*Exercise requirements:* Which lines in the listing below contain "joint"? Copy each of them.
-- Source material follows --
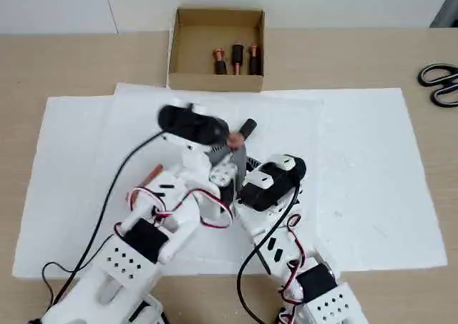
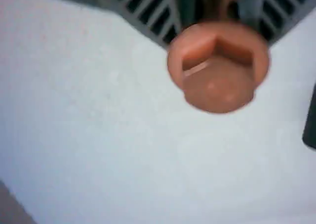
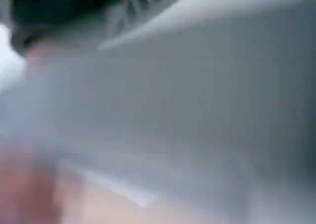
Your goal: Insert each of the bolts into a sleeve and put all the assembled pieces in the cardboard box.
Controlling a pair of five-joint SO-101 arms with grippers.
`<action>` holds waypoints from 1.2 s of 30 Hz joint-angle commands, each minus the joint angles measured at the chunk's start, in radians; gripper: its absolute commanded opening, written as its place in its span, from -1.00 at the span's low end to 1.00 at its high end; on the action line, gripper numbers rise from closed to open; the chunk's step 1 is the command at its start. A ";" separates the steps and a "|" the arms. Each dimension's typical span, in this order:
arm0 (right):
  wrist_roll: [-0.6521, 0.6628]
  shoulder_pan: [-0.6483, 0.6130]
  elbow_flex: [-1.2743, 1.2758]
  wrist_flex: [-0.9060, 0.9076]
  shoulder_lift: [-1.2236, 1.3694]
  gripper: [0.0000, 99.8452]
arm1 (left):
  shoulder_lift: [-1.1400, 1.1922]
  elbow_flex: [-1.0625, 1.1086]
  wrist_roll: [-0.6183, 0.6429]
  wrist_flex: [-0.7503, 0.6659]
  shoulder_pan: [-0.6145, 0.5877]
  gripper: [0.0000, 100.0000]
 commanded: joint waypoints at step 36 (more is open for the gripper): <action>0.015 0.002 0.008 -0.001 -0.024 -0.99 | -0.021 -0.286 0.000 0.391 -0.132 -0.57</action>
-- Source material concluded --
*Exercise result:*
Controlling a pair of five-joint SO-101 arms with grippers.
`<action>` holds waypoints from 1.2 s of 30 Hz joint-angle commands, each minus the joint angles measured at the chunk's start, in radians; gripper: its absolute commanded opening, written as its place in its span, from -1.00 at the span's low end to 1.00 at its high end; on the action line, gripper numbers rise from closed to open; the chunk's step 1 is the command at its start. A ";" separates the steps and a "|" the arms. Each dimension's typical span, in this order:
 commanded: joint waypoints at step 36 (more is open for the gripper): <action>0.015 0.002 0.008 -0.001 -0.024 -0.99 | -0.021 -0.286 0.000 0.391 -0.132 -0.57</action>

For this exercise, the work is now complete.